Performant and Deployable Monocular Visual SLAM
Visual simultaneous localization and mapping (vSLAM) refers to the process of calculating the position and orientation of a camera with respect to its surroundings while simultaneously mapping the environment. Applications for vSLAM include augmented reality, robotics, and autonomous driving. In this example, the algorithm uses only visual inputs from the camera.

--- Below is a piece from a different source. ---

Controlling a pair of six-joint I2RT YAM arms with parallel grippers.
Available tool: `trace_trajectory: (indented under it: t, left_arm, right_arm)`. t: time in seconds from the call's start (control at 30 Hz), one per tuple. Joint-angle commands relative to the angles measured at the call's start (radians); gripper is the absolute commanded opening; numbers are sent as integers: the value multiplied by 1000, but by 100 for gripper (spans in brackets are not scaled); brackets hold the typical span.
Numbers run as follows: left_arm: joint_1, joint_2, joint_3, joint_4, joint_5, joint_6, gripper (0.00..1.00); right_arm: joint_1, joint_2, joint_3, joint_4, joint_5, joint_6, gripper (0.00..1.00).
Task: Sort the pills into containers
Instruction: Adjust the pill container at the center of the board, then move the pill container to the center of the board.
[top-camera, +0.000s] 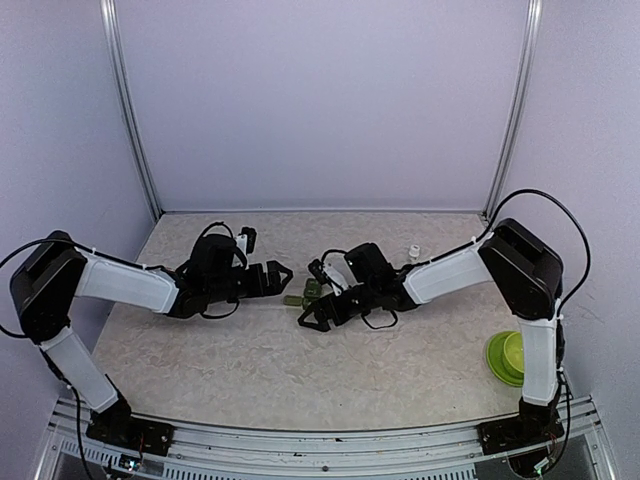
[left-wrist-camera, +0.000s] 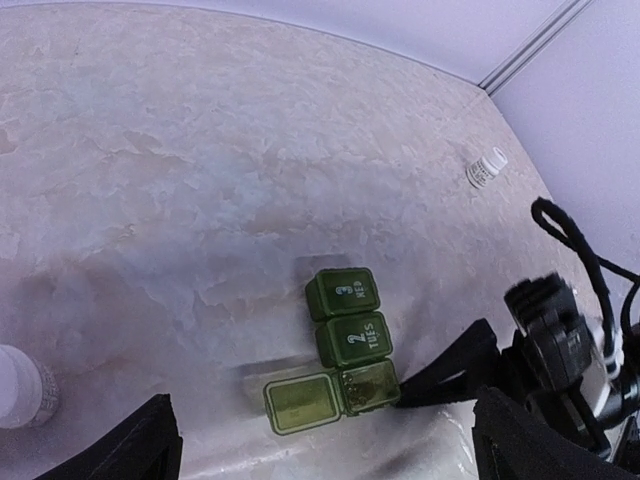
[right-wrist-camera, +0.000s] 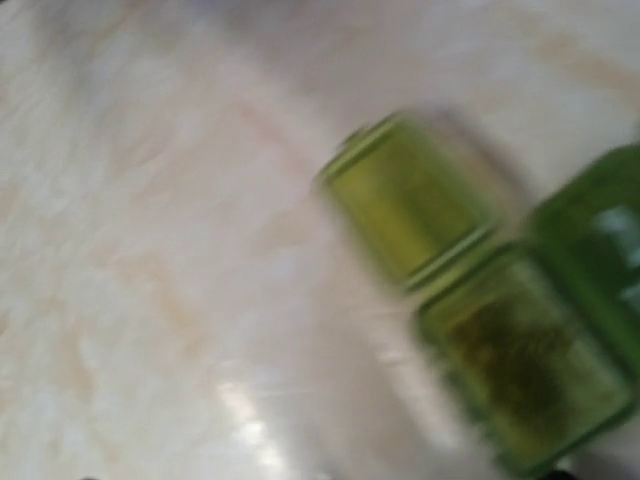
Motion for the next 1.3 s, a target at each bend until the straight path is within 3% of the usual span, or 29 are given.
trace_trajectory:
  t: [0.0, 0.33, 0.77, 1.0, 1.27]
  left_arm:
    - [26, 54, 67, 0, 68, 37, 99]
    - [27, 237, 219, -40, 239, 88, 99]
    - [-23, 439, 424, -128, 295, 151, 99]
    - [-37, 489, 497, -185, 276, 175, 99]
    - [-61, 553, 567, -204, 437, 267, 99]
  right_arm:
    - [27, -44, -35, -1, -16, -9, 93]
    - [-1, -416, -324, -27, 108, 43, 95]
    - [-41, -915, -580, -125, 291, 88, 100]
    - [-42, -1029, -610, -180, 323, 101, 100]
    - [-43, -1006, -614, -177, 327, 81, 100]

MATLAB® vSLAM examples each show one of these vSLAM implementations:
Modular and Modifiable ─ Builds a visual SLAM pipeline step-by-step by using functions and objects. For more details and a list of these functions and objects, see the Implement Visual SLAM in MATLAB (Computer Vision Toolbox) topic. The approach described in the topic contains modular code, and is designed to teach the details of a vSLAM implementation, that is loosely based on the popular and reliable ORB-SLAM [1] algorithm. The code is easily navigable, enabling you to explore the algorithm and test how its parameters can impact the performance of the system. This modular implementation is most suitable for learning, experimentation, and modification to test your own ideas.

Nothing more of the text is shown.